Entre los muchos tipos de Amate que existen el que me acompaña y que evoco ahora crece en las faldas de los barrancos. Tiene raíces que difícilmente logran penetrar en el suelo rocoso y desdibujan, en la superficie de la tierra, figuras de cuerpos enlazados. Su tronco se lanza con curiosidad en el vacío y sus ramas acarician el precipicio formando nudos, huellas del anhelo de enfrentar la dificultad de vivir.
Si bien crece torcido, adaptándose lo mejor posible a las circunstancias, cada rama nueva suya brota con frescura hacia la vertical. Su búsqueda incesante es hacia la luz. La luz es su llamado, es su guía.
“Si bien crece torcido, adaptándose lo mejor posible a las circunstancias, cada rama nueva suya brota con frescura hacia la vertical.”
Sosteniéndose de pie, resiste la tentación de tirarse al vacío. El miedo no le gana. No le gana el vértigo. Y, a la hora de la última hora, ofrece su corteza para la elaboración del papel que lleva su nombre. Innombrables textos de la tradición prehispánica siguen vivos gracias a su última ofrenda, una ofrenda sagrada. ¡Apenas muerto ya ha renacido!
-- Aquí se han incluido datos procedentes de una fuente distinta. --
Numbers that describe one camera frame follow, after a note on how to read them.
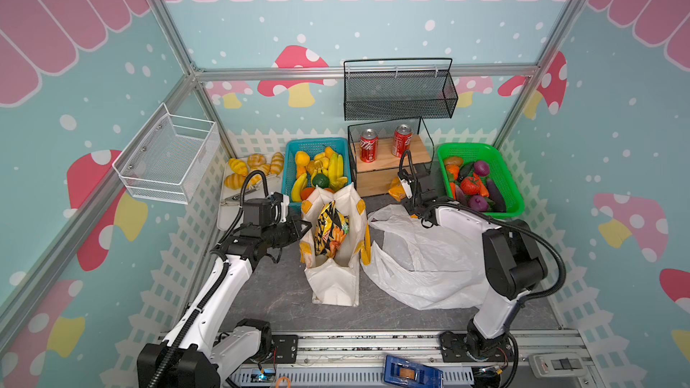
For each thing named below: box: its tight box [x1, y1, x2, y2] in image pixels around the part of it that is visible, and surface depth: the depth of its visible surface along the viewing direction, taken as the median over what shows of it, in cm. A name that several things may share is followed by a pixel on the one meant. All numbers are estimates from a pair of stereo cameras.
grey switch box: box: [528, 352, 588, 380], surface depth 71 cm
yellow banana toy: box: [291, 173, 309, 203], surface depth 107 cm
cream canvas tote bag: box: [299, 183, 372, 307], surface depth 83 cm
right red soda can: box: [392, 123, 414, 159], surface depth 94 cm
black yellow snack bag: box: [314, 199, 350, 259], surface depth 83 cm
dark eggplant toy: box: [486, 178, 507, 213], surface depth 104 cm
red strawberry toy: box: [460, 173, 482, 196], surface depth 107 cm
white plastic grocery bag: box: [361, 203, 492, 311], surface depth 89 cm
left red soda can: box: [359, 128, 380, 164], surface depth 93 cm
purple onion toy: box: [473, 159, 490, 177], surface depth 114 cm
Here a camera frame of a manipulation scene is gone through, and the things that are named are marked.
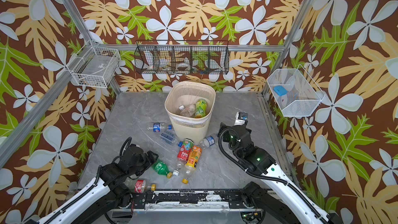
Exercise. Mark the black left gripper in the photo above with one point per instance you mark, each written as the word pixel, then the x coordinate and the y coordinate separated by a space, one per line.
pixel 149 162

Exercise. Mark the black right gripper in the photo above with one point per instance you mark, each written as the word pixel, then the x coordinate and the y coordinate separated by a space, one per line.
pixel 230 129

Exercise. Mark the clear Pepsi bottle blue label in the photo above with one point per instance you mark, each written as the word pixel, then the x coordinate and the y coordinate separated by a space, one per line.
pixel 159 126

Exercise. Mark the lime green label tea bottle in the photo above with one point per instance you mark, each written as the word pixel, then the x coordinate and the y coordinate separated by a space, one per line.
pixel 201 106

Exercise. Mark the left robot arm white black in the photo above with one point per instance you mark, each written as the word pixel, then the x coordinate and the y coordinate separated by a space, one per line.
pixel 106 190

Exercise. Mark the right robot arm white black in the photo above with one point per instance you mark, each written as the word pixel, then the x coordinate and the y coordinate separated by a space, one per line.
pixel 292 206

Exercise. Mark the cream slatted plastic bin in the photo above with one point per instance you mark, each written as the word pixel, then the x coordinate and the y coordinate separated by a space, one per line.
pixel 187 93

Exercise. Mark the clear bottle blue label right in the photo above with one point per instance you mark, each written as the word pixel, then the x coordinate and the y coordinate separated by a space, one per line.
pixel 207 142

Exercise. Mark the green bottle yellow cap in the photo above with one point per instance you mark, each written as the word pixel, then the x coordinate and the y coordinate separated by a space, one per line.
pixel 162 169

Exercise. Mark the clear bottle red label yellow cap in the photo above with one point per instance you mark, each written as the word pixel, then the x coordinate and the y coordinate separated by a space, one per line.
pixel 140 185

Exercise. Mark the orange label juice bottle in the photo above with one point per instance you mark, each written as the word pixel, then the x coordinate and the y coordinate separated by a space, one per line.
pixel 191 163

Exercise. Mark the soda water bottle blue cap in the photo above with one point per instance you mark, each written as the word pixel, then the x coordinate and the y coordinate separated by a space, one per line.
pixel 171 138

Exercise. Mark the blue item in right basket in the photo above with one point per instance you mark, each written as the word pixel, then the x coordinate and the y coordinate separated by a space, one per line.
pixel 280 90

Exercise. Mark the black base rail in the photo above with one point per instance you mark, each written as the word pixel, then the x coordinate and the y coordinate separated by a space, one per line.
pixel 190 199

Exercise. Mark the white wire basket right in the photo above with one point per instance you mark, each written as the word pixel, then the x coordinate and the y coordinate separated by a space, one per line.
pixel 304 94

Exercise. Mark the white wire basket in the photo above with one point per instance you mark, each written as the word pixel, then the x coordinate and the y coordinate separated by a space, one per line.
pixel 94 65
pixel 304 94

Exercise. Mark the black wire wall basket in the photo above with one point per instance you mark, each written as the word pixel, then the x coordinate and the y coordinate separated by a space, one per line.
pixel 182 57

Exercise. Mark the white wire basket left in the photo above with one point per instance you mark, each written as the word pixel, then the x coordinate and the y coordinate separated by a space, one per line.
pixel 94 65

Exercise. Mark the aluminium frame rail back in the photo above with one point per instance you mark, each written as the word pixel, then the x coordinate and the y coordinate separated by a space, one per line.
pixel 233 48

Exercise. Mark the aluminium frame rail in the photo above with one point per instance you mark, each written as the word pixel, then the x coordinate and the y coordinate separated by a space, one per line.
pixel 18 135
pixel 233 48

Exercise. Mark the aluminium frame rail left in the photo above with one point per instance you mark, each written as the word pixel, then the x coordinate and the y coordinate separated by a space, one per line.
pixel 18 135

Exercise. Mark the aluminium frame post back right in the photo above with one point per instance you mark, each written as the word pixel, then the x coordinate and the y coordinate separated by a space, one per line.
pixel 289 16

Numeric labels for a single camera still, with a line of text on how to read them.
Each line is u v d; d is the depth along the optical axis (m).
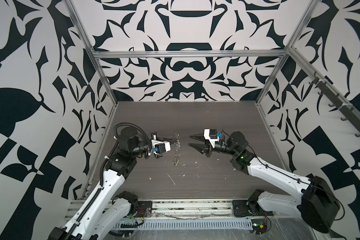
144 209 0.74
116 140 0.51
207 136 0.56
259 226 0.71
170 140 0.62
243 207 0.73
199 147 0.63
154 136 0.58
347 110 0.58
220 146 0.62
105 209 0.57
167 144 0.53
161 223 0.71
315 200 0.40
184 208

Jugando con las palabras, el Amate me significa el grito doloroso de mi alma, un “¡A maté!”, expresión de las tantas veces que he atropellado la vida y también un “¡Ámate!”, recordatorio de mi sed de despertar al amor.
Encontrarme silenciosamente en su presencia me da la valentía de vivir y atravesar mis propios miedos. Con valor, con los ojos abiertos, reconozco entonces el espacio misterioso entre la vida y la muerte. Con confianza me dispongo a vivir y a morir de pie, con dignidad.
En esos momentos fugaces, el Amate habita y crece en mi.